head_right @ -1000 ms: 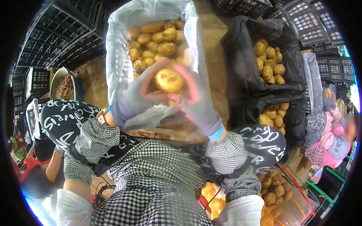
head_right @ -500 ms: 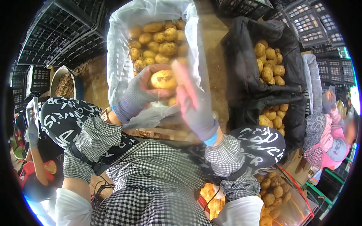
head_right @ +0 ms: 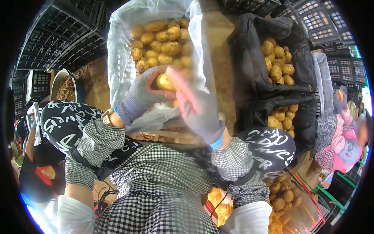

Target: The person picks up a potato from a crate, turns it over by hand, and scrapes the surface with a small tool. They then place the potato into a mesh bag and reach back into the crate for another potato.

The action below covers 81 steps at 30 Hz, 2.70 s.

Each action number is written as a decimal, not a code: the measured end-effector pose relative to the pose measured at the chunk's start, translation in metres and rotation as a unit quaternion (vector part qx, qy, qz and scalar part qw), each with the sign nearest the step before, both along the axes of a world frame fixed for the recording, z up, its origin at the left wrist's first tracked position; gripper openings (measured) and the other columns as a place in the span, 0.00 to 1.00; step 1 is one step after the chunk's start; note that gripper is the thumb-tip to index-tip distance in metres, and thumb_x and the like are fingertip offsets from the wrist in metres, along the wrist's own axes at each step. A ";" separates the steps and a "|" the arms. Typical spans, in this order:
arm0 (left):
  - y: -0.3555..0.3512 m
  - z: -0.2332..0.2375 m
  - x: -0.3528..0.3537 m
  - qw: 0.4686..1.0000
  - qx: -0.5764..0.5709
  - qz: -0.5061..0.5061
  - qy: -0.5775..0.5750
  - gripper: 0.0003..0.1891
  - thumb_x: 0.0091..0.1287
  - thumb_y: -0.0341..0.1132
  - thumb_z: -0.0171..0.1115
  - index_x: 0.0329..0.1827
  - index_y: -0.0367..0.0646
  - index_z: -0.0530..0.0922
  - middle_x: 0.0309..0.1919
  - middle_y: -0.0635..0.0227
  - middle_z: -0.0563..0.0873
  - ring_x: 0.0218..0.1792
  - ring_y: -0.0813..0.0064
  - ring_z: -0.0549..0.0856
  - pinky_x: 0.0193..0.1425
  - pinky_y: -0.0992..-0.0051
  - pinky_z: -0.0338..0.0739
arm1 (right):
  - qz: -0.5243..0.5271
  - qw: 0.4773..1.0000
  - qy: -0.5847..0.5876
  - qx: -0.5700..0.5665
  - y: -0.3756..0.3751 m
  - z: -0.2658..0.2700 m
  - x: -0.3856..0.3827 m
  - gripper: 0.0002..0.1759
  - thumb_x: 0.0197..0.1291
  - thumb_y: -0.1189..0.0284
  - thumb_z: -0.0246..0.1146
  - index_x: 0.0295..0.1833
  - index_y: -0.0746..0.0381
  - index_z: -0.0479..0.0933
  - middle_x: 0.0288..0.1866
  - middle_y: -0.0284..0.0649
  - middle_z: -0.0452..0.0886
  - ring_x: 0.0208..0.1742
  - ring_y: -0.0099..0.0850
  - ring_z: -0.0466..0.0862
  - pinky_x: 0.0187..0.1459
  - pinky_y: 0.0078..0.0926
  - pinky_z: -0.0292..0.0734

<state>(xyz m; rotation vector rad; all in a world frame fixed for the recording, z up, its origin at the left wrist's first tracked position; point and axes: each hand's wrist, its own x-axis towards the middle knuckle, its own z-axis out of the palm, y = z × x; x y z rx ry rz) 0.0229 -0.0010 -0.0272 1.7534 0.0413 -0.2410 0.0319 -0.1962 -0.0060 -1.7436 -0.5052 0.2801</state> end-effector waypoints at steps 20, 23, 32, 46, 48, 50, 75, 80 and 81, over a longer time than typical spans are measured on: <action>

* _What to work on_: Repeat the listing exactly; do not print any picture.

* _Solution to this exercise_:
head_right @ -1000 ms: 
head_right @ -500 ms: 
head_right @ +0 ms: 

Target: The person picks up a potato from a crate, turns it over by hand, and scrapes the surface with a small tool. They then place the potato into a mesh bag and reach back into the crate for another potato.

The action below covers 81 steps at 30 Hz, 2.70 s.

Each action number is written as a decimal, not a code: the measured end-effector pose relative to the pose measured at the chunk's start, translation in metres and rotation as a unit quaternion (vector part qx, qy, qz and scalar part qw), each with the sign nearest the step before, both along the axes of a world frame fixed for the recording, z up, its origin at the left wrist's first tracked position; gripper openings (measured) and the other columns as a place in the span, 0.00 to 1.00; step 1 is one step after the chunk's start; note that gripper is the thumb-tip to index-tip distance in metres, and thumb_x and the like are fingertip offsets from the wrist in metres, along the wrist's own axes at each step. A ";" separates the steps and a "|" the arms. Typical spans, in this order:
arm0 (left):
  - y: -0.3555..0.3512 m
  - z: -0.2332..0.2375 m
  - x: -0.3528..0.3537 m
  - qw: 0.4686..1.0000
  - qx: -0.5764..0.5709
  - qz: -0.5061..0.5061
  - qy: -0.5775..0.5750
  - gripper: 0.0003..0.1891
  - thumb_x: 0.0091..0.1287
  - thumb_y: -0.0341..0.1132
  - thumb_z: -0.0171..0.1115
  - index_x: 0.0329..0.1827
  - index_y: -0.0367..0.0646
  - index_z: -0.0530..0.0922
  - middle_x: 0.0309..0.1919
  - middle_y: -0.0635..0.0227
  - middle_z: -0.0563..0.0873
  - ring_x: 0.0218..0.1792
  - ring_y: -0.0813..0.0064
  - ring_z: -0.0549..0.0856
  - pinky_x: 0.0193..0.1425
  - pinky_y: -0.0992..-0.0051
  - pinky_z: -0.0338..0.0739
arm1 (right):
  - qz: -0.5243..0.5271
  - qw: 0.4773..1.0000
  - qy: -0.5847..0.5876
  - qx: -0.5700..0.5665
  - y: -0.3756..0.3751 m
  - z: -0.2658..0.2700 m
  - x: -0.3856..0.3827 m
  - gripper: 0.0002..0.1759
  - thumb_x: 0.0197..0.1291
  - thumb_y: -0.1189..0.0284
  - thumb_z: -0.0246..0.1146
  - index_x: 0.0295..0.1833
  - index_y: -0.0746..0.0381
  - index_z: -0.0479..0.0933
  - middle_x: 0.0288..0.1866
  - middle_y: -0.0284..0.0649
  - middle_z: -0.0452..0.0886
  - ring_x: 0.0208..0.1742
  - ring_y: -0.0099..0.0850
  - ring_z: -0.0466..0.0862
  - pinky_x: 0.0187..0.1459
  - pinky_y: 0.0078..0.0926
  - pinky_z: -0.0292..0.0734

<state>(xyz m; rotation vector rad; all in a world frame fixed for the recording, z up, its origin at the left wrist's first tracked position; point and axes: each hand's wrist, its own x-axis towards the middle knuckle, its own z-axis out of the palm, y = z × x; x y z rx ry rz) 0.0229 -0.0010 -0.0272 1.7534 0.0413 -0.2410 0.0319 -0.1962 -0.0060 -1.7436 -0.5052 0.2801</state> end-effector waypoints at steps 20, 23, 32, 46, 48, 50, 75, 80 and 81, over a longer time than typical spans are measured on: <action>

This answer is complete.